If the nounset option is on, an error occurs when trying to use an unset variable:

$ unset x; set -o nounset
$ echo $((x + 3))
error: cannot expand unset parameter
 --> <arithmetic_expansion>:1:1
  |
1 | x + 3
  | ^ parameter `x` is not set
  |
 ::: <stdin>:2:6
  |
2 | echo $((x + 3))
  |      ---------- info: arithmetic expansion appeared here
  |
  = info: unset parameters are disallowed by the nounset option

If a variable has a non-numeric value, an error occurs.

$ x=foo
$ echo $((x + 3))
error: error evaluating the arithmetic expansion
 --> <arithmetic_expansion>:1:1
  |
1 | x + 3
  | ^ invalid variable value: "foo"
  |
 ::: <stdin>:2:6
  |
2 | echo $((x + 3))
  |      ---------- info: arithmetic expansion appeared here
  |

Currently, variables in arithmetic expressions must have a single numeric value.

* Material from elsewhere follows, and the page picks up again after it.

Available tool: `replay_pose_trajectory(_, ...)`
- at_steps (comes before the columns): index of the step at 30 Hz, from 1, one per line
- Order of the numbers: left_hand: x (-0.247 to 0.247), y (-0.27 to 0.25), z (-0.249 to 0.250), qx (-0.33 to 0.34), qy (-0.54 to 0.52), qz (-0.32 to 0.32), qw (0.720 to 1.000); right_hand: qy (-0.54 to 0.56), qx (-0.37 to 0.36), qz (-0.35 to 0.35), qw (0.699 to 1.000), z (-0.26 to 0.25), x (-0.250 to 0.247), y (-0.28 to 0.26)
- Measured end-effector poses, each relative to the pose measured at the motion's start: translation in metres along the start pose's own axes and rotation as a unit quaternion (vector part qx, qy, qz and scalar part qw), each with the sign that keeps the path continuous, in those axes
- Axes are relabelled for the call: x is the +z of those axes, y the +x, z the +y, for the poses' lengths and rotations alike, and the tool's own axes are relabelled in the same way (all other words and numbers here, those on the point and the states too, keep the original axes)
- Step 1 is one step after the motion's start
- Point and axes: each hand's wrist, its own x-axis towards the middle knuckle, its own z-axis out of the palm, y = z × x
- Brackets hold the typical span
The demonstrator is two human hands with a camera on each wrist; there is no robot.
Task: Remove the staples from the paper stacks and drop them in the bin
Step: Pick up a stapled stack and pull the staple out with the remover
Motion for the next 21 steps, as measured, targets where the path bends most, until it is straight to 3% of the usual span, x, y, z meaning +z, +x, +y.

In the future, more complex values may be supported.

Operators

The following operators are supported, in order of precedence:

1. ( ) – grouping
2. Postfix:
   • ++ – increment
   • -- – decrement
3. Prefix:
   • + – no-op
   • - – numeric negation
   • ~ – bitwise negation
   • ! – logical negation
   • ++ – increment
   • -- – decrement
4. Binary (left associative):
   • * – multiplication
   • / – division
   • % – modulus
5. Binary (left associative):
   • + – addition
   • - – subtraction
6. Binary (left associative):
   • << – left shift
   • >> – right shift
7. Binary (left associative):
   • < – less than
   • <= – less than or equal to
   • > – greater than
   • >= – greater than or equal to
8. Binary:
   • == – equal to
   • != – not equal to
9. Binary:
   • & – bitwise and
10. Binary:
    • | – bitwise or
11. Binary:
    • ^ – bitwise xor
12. Binary:
    • && – logical and
13. Binary:
    • || – logical or
14. Ternary (right associative):
    • ? : – conditional expression
15. Binary (right associative):
    • = – assignment
    • += – addition assignment
    • -= – subtraction assignment
    • *= – multiplication assignment
    • /= – division assignment
    • %= – modulus assignment
    • <<= – left shift assignment
    • >>= – right shift assignment
    • &= – bitwise and assignment
    • |= – bitwise or assignment
    • ^= – bitwise xor assignment

Other operators, such as sizeof, are not supported.